There was a Mercy Hospital School of Nursing booklet, a growing list of hospital staff members in 1949, and a pamphlet describing the hospital’s endless opportunities.

“Greater Mercy --  Greater Benton Harbor’s #1 Job. Opportunity knocks!” the pamphlet read.

The capsule held eight items in all – including that copy of the News Palladium and various documents honoring the day the cornerstone was laid in the hospital.

They are now prized possessions in southwest Michigan, as the hospital gets formally discharged piece by piece.

“It can’t be forgotten because it delivered so many babies,” Dr. Carter said. “It saved a lot of lives, and it’s something the Benton Harbor community should be very proud of.”

At Thursday morning’s event, a young woman showed up with a framed black-and-white picture. It showed a man handing a small, copper box to another man, while standing in front of Mercy Hospital.

The woman’s name is Britta Pearson, and her great-grandfather was Joel G. Pearson, of Pearson Construction Company, who built the hospital.

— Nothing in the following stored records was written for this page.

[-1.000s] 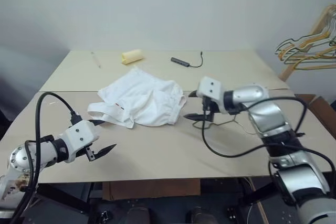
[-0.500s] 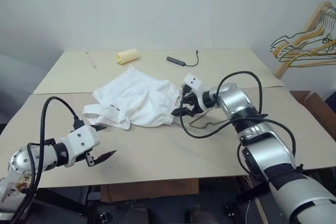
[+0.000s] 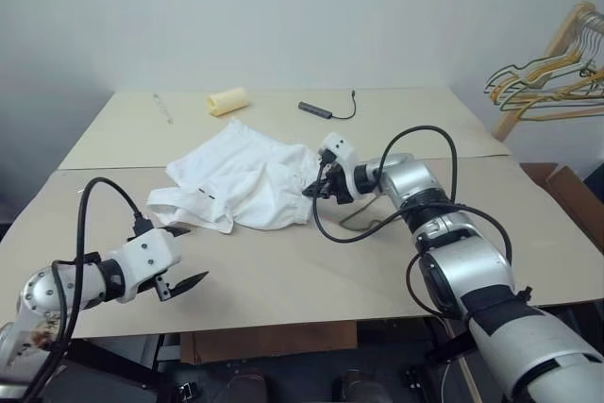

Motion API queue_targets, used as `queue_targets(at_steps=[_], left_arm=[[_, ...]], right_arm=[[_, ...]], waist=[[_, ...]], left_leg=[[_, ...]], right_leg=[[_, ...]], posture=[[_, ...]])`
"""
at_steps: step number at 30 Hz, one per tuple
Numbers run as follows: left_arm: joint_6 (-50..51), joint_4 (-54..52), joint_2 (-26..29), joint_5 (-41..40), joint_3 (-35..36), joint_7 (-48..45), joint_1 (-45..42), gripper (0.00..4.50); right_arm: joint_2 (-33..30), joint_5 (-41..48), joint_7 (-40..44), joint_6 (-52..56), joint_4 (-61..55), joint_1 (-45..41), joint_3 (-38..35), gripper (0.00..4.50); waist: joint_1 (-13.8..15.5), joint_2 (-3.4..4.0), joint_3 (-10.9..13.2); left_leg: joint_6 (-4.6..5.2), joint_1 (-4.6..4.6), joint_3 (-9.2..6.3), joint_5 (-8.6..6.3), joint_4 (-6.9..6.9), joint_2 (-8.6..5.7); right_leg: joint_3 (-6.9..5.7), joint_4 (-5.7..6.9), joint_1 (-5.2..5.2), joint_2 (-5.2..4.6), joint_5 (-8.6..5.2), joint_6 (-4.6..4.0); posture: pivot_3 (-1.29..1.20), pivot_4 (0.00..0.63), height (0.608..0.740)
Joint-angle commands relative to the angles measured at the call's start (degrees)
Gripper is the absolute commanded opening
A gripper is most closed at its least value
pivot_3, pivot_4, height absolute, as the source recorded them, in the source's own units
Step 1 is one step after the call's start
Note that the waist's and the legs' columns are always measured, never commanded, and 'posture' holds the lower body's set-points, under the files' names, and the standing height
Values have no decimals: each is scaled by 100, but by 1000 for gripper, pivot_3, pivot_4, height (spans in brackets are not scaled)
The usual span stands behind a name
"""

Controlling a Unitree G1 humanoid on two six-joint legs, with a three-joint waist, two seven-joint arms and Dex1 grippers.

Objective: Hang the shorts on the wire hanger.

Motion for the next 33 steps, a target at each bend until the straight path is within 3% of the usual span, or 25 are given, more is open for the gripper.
queue_targets(at_steps=[1,11,17,21,31,33], left_arm=[[-173,452,-382,243,-220,582,-635,4500],[-25,2615,-1429,662,-1072,1256,-2220,4500],[166,3094,-1794,606,-1196,1378,-2465,4500],[-64,3191,-1901,596,-1148,1492,-2412,3596],[-172,2996,-1881,628,-1108,1755,-2308,160],[-182,2828,-1818,607,-1051,1761,-2207,27]], right_arm=[[3,-16,42,-73,-313,-36,-5,10],[-77,-133,-224,-60,-1022,432,100,10],[-137,-150,-298,31,-1237,553,141,10],[-144,-160,-323,53,-1308,573,130,0],[-137,-210,-372,14,-1359,624,164,0],[-153,-217,-387,2,-1391,653,167,0]], waist=[[12,-1,-1],[-7,-8,-5],[-48,-8,-6],[-56,-9,-6],[-105,-10,-7],[-118,-9,-6]], left_leg=[[0,2,0,1,0,-1],[-1,-4,-3,2,2,-4],[-1,-6,-3,1,1,-5],[-1,-3,-5,2,1,-6],[-1,-4,-6,2,2,-6],[-1,-4,-7,2,2,-6]], right_leg=[[0,1,4,0,0,0],[1,3,2,1,2,0],[2,3,-1,1,3,-1],[2,6,0,0,3,-2],[2,6,1,0,4,-2],[2,6,1,0,4,-2]], posture=[[176,0,740],[146,0,740],[119,0,740],[120,0,740],[121,0,740],[118,0,740]])
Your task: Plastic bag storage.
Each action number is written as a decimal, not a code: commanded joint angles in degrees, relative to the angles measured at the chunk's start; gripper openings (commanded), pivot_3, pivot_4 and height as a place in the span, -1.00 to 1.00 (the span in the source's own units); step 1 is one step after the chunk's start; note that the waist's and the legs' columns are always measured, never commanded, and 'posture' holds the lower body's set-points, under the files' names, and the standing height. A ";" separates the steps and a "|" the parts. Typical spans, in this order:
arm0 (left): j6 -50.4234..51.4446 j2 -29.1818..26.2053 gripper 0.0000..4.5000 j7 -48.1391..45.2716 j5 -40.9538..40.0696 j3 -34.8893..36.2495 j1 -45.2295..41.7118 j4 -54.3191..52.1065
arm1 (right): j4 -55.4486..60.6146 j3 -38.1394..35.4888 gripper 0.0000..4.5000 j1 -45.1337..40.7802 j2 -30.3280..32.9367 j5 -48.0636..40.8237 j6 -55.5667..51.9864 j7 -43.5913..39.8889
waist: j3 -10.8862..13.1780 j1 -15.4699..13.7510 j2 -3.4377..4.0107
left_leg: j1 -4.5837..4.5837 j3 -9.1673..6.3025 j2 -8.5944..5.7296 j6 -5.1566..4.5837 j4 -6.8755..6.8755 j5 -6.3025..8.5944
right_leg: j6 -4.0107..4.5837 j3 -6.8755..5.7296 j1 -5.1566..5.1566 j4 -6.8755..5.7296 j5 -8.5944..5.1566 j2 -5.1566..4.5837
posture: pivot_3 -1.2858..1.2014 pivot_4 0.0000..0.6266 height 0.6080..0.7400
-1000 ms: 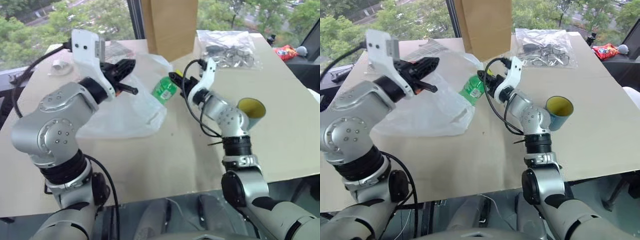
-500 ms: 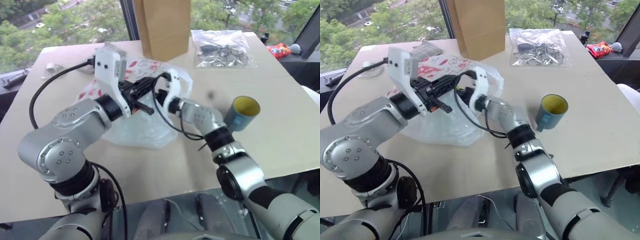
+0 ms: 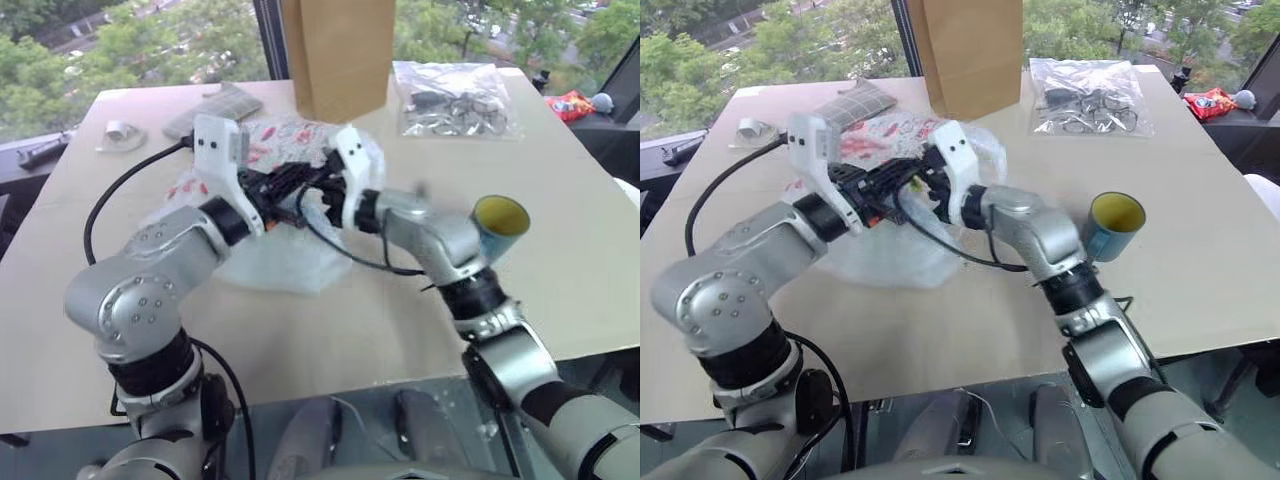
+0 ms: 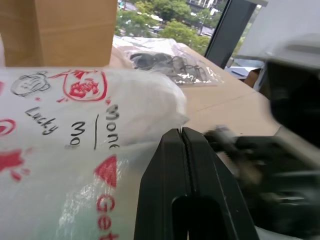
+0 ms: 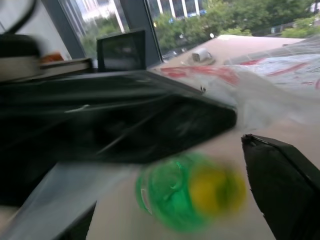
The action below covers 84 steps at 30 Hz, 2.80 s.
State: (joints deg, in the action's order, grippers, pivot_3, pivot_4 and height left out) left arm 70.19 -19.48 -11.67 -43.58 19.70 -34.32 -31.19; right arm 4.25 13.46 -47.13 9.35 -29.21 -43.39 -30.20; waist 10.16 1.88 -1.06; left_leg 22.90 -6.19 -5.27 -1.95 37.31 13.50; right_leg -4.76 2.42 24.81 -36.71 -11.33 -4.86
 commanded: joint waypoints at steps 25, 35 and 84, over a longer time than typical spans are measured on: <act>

“[Wednesday], one of my coworkers mentioned something about the time capsule and he showed me the article and I saw the photo of the time capsule as they had pulled it out,” Pearson said. “And it clicked that that was what I saw in this picture. I never told anyone that I found this photo. And I made a very shrill noise when I put two and two together and ran off to show them the picture.

Pearson’s great-grandfather is the man in the photo who is handing off the time capsule to a doctor.

She had found the picture while going through her late grandfather’s office over the summer.

On Thursday, the picture sat next to the capsule as it was being opened.

It will go on display, along with the items found in the capsule, inside the Berrien County Administration Building in St. Joe through December.

“This kind of brings it full circle,” Myers said. “That cornerstone was put in. Now it’s taken out. The hospital’s coming down. It’s sort of that end of an era, to coin a phrase.”

Demolition of the old hospital building is set to wrap up before the New Year.